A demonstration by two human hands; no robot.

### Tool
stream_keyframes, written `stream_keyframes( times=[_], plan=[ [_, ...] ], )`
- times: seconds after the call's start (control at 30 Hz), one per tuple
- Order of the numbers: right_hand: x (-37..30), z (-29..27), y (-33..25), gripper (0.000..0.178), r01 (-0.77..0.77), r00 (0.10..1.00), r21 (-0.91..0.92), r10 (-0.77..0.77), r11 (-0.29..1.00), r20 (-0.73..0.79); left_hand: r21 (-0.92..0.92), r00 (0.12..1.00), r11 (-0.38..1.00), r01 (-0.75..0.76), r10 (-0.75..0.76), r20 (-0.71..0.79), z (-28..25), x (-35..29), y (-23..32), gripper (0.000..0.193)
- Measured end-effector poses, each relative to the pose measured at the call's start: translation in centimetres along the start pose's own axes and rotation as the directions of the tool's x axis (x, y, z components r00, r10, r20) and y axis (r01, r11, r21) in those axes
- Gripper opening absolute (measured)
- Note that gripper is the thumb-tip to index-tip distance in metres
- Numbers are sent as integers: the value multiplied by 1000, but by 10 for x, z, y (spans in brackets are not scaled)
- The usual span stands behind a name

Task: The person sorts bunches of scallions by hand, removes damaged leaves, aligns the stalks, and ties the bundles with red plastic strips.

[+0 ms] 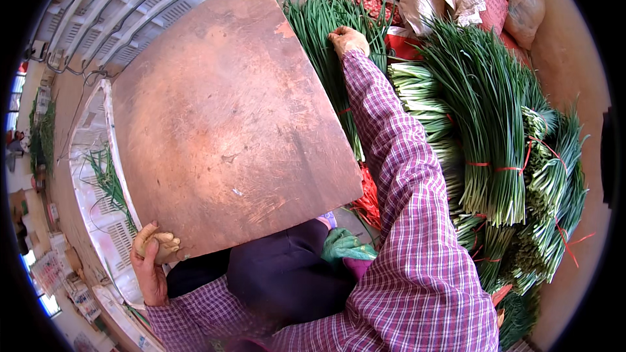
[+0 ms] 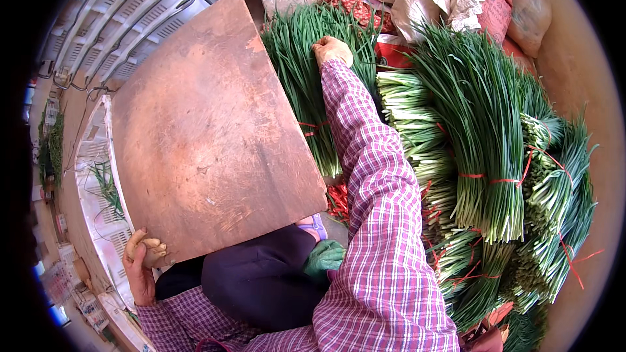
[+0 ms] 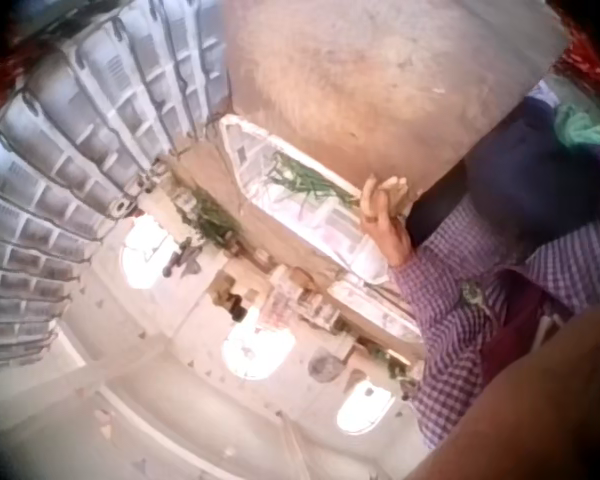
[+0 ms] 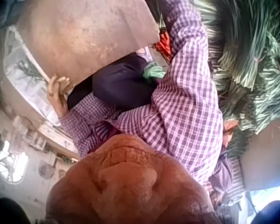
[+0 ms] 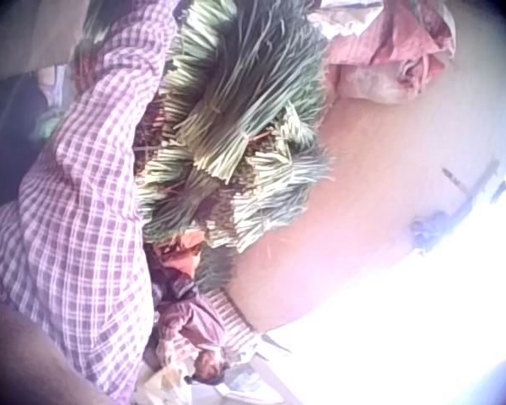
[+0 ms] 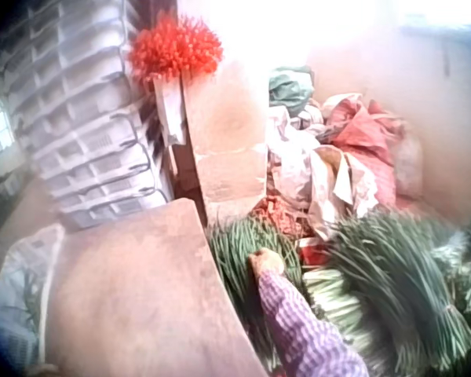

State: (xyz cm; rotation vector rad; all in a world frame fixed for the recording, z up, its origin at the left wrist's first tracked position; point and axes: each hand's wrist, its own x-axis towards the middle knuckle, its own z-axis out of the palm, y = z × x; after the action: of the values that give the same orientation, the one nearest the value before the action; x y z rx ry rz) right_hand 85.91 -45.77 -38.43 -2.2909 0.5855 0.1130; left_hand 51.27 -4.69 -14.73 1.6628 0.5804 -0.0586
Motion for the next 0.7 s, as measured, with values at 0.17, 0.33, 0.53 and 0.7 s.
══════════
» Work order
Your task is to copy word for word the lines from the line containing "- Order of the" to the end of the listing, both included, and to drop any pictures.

» Response to the task
- Order of the numbers: right_hand: x (-37..30), z (-29..27), y (-33..25), gripper (0.000..0.178), r01 (-0.77..0.77), r00 (0.10..1.00), r21 (-0.91..0.92), r10 (-0.77..0.77), r11 (-0.29..1.00), r20 (-0.73..0.79); left_hand: r21 (-0.92..0.92), r00 (0.12..1.00), r11 (-0.38..1.00), r01 (-0.75..0.76), r10 (-0.75..0.76), r20 (-0.71..0.79), z (-28..25), x (-35..29), y (-23..32), gripper (0.000..0.193)
- Measured end-effector poses, each relative to the pose measured at the call's start: translation in centimetres along the start pose's own axes and rotation as the directions of the tool's x axis (x, y, z components r00, r10, r20) and y axis (r01, r11, r21) in those axes
- Gripper opening absolute (measured)
- Note that gripper is the thumb-tip to index-tip distance in metres
- Numbers are sent as integers: the value multiplied by 1000, but by 10 for x, z, y (spans in brackets are not scaled)
- The usual span stands behind a name

Task: The person sorts bunches of scallions by hand, removes damaged leaves, aligns the stalks, and ties the bundles with red plastic strips.

[+0 ms] 
[+0 ms] 
[+0 ms] 
[+0 ms] 
[+0 ms] 
[+0 ms] 

State: (xyz cm; rotation vector rad; all in a world frame fixed for the recording, z up, its origin at the left wrist's first tracked position; point and axes: each hand's wrist, its own x-axis towards the middle knuckle, its own z-axis out of the palm, y = z × x; after the action: of the values that give the same orientation, the one nearest the value before the action; x y z rx ry rz) right_hand 85.91 -45.77 -38.43 -2.2909 0.5855 0.1130; left_hand 51.27 -4.69 -14.73 1.6628 0.5804 -0.0586
Motion for the next 0.7 s, as measured, with values at 0.17, 0.33, 0.53 and 0.7 s.

This concludes the response to the exercise.